Although we were not able to identify characteristics of the most central young women in networks, we found that marginalised young women went most often to other women, usually in the same community, and with children, especially if they had children themselves. Rural women were better connected with each other than women in urban areas, though there were isolated young women in all communities. Peer recruitment contributed most in rural areas; door-to-door recruitment contributed most in urban areas.
Since marginalised young women seek support from others like themselves, outreach programs could use networks of women to identify and engage those who most need help from government structural support programs. Methods that rely on social networks alone may be insufficient, and so a combination of approaches, including, for instance, peers, door-to-door recruitment, and key community informants, should be explored as a strategy for reaching marginalised young women for supportive interventions.

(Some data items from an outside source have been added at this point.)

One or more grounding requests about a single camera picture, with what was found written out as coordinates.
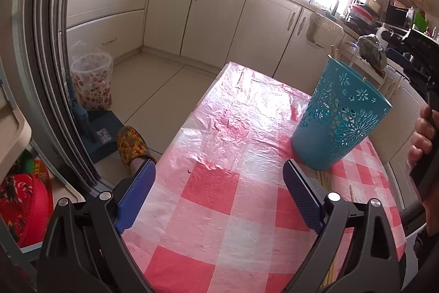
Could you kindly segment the person's right hand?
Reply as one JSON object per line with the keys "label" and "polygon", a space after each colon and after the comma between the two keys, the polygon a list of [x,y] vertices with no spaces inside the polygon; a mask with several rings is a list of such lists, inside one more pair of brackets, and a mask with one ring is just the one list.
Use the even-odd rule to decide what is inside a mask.
{"label": "person's right hand", "polygon": [[[431,110],[428,105],[420,109],[419,117],[415,121],[415,131],[410,137],[410,147],[407,160],[411,168],[432,151],[432,141],[438,130],[438,112]],[[428,236],[438,233],[438,177],[430,187],[429,194],[420,200],[426,212],[426,232]]]}

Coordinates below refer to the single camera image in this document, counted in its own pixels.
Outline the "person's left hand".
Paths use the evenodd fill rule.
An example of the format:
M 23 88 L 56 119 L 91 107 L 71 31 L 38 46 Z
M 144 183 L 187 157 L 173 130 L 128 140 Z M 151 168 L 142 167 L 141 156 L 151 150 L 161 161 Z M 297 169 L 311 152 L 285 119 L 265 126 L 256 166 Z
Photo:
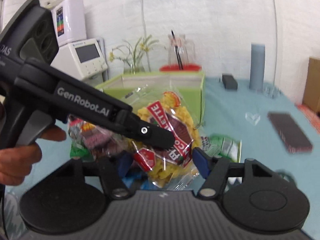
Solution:
M 1 119 L 11 122 L 10 111 L 17 114 L 14 118 L 13 129 L 19 132 L 29 118 L 30 112 L 19 104 L 1 105 Z M 42 151 L 37 143 L 1 150 L 1 184 L 17 186 L 23 183 L 32 170 L 34 163 L 42 159 Z

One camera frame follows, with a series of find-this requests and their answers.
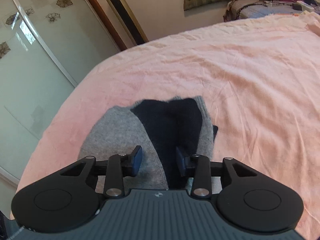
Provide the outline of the brown wooden door frame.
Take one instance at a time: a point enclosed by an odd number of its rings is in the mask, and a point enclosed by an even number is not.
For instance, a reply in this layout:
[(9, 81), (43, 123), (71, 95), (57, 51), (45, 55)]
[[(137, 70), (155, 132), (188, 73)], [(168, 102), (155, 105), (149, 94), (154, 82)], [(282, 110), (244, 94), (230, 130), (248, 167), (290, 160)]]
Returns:
[(98, 18), (103, 23), (103, 26), (107, 29), (111, 37), (113, 38), (114, 42), (118, 46), (121, 51), (127, 50), (127, 46), (117, 33), (116, 29), (114, 28), (113, 24), (105, 14), (103, 8), (100, 6), (97, 0), (88, 0), (89, 4), (92, 6), (93, 10), (97, 14)]

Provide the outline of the white remote control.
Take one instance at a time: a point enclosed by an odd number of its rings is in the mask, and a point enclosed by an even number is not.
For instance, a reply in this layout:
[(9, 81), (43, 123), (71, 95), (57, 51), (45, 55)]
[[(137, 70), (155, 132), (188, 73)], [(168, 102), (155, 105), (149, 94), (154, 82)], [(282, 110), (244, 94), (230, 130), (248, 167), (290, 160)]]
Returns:
[(303, 1), (297, 1), (297, 4), (299, 4), (302, 7), (303, 11), (308, 11), (308, 12), (314, 12), (315, 11), (313, 6), (308, 5), (307, 3), (303, 2)]

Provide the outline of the grey knit sweater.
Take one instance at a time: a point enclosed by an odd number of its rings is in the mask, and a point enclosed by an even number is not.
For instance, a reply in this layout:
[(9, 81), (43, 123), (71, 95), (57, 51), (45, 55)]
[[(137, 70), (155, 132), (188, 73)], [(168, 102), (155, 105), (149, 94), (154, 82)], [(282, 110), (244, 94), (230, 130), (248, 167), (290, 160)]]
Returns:
[(142, 100), (129, 107), (114, 106), (93, 125), (79, 158), (107, 160), (114, 154), (143, 149), (138, 175), (124, 178), (124, 189), (191, 189), (192, 179), (180, 175), (176, 150), (213, 156), (218, 127), (212, 123), (201, 96), (169, 101)]

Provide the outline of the gold tower air conditioner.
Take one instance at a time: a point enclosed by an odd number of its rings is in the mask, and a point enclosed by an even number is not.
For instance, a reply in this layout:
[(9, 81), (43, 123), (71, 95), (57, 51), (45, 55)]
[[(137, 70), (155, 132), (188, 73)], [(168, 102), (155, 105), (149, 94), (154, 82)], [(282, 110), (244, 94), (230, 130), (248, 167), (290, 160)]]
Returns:
[(148, 38), (125, 0), (106, 0), (134, 45), (148, 42)]

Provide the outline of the glass sliding wardrobe door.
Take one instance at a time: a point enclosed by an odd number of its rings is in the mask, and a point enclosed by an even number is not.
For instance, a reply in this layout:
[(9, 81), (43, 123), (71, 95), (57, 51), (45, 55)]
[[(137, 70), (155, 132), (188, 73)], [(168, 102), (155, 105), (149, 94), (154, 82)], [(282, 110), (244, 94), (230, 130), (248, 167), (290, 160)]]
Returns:
[(118, 53), (87, 0), (1, 0), (1, 211), (57, 111)]

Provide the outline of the pink bed sheet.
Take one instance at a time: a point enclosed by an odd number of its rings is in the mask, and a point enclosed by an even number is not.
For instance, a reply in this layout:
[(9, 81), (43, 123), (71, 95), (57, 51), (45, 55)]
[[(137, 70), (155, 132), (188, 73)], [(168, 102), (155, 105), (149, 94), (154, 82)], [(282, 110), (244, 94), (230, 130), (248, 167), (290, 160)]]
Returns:
[(43, 133), (19, 189), (76, 161), (114, 106), (201, 96), (230, 156), (297, 191), (297, 231), (319, 237), (319, 15), (271, 15), (185, 31), (98, 64)]

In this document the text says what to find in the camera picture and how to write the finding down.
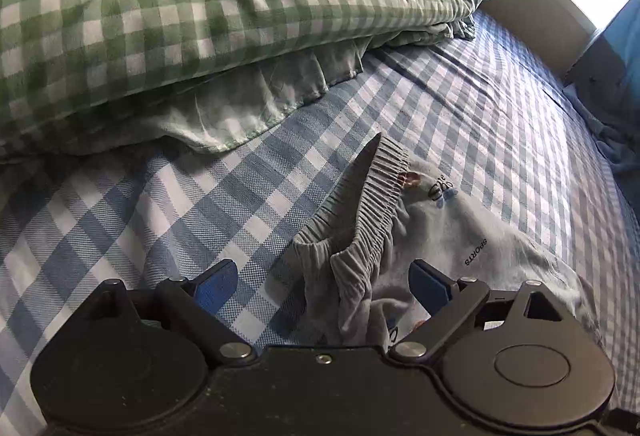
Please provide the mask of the blue curtain right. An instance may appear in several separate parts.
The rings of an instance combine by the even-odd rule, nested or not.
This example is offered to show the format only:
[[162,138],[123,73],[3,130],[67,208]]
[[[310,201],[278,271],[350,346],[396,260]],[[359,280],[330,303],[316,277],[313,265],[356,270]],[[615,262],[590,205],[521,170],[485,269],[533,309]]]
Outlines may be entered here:
[[639,148],[639,0],[628,0],[591,42],[564,90],[597,137]]

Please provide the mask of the grey printed pants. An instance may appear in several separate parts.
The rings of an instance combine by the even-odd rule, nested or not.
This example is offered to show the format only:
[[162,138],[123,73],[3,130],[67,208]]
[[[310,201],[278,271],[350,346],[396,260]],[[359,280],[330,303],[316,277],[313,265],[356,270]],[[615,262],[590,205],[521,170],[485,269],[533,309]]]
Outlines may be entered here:
[[346,168],[283,260],[303,279],[308,338],[323,344],[389,348],[426,320],[409,289],[414,260],[494,290],[539,280],[600,334],[592,291],[573,269],[384,134]]

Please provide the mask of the blue cloth on bed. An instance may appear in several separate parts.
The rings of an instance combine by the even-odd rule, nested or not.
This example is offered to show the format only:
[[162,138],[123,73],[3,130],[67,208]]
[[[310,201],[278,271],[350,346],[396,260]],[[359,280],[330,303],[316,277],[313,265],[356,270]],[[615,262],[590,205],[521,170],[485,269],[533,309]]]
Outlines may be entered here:
[[631,138],[599,120],[579,99],[574,84],[565,86],[563,92],[587,124],[598,148],[612,166],[612,172],[624,174],[638,170],[639,155]]

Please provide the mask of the blue checkered bed sheet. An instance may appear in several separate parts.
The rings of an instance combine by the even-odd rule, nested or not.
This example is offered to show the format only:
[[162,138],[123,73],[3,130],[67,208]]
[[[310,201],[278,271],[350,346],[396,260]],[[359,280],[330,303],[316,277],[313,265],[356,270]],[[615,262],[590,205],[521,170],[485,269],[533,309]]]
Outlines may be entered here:
[[103,280],[146,288],[230,258],[220,318],[258,344],[311,339],[279,258],[386,133],[559,256],[590,287],[618,398],[639,408],[639,228],[561,84],[486,16],[474,40],[377,49],[353,80],[224,156],[168,138],[1,170],[1,430],[35,435],[32,362]]

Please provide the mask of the green checkered quilt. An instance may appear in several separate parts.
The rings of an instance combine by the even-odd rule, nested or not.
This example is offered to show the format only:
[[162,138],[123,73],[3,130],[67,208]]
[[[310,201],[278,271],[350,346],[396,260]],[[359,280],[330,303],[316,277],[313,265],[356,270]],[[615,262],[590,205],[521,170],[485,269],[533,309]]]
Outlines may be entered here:
[[384,45],[469,40],[485,0],[1,0],[1,159],[244,144]]

在博茨瓦纳,五分之一的成年人口感染了 HIV,而年轻女性面临的风险最大。贫困、教育水平低、严重的性别不平等和性别暴力等结构性因素,使得许多年轻女性无法采取行动保护自己免受 HIV 的侵害。一项全国性试验正在测试一种干预措施,以帮助年轻女性获得重返教育和改善生计的政府计划。通过挨家挨户招募来接触边缘化的年轻女性(年龄在 16-29 岁之间,未接受教育、就业或培训)已被证明效率低下。我们调查了年轻女性的社交网络,以了解基于对这些网络的理解的方法是否有助于招募。
这项混合方法研究使用社会网络分析来确定四个社区中具有关键影响力的年轻女性(使用入度中心性),并描述边缘化年轻女性(n=307)求助的支持人员类型(使用描述性统计和广义线性混合模型来检查参与者亚组的支持网络)。在讨论组(n=46 名参与者)中,同一批年轻女性帮助解释了网络分析的结果。我们还跟踪了每位参与者的招募方法(挨家挨户、同龄人或关键社区线人)。
尽管我们无法确定网络中最核心的年轻女性的特征,但我们发现边缘化的年轻女性最常求助于其他女性,通常是在同一社区,并且有孩子,尤其是她们自己有孩子的情况下。农村地区的女性彼此之间的联系比城市地区的女性更紧密,尽管所有社区都有孤立的年轻女性。同龄人招募在农村地区贡献最大;挨家挨户的招募在城市地区贡献最大。
由于边缘化的年轻女性寻求与自己相似的人提供支持,外展计划可以利用女性网络来识别和接触最需要政府结构性支持计划帮助的人。仅依靠社交网络的方法可能不够,因此应该探索多种方法,例如同龄人、挨家挨户的招募和关键社区线人,作为接触边缘化年轻女性以提供支持性干预的策略。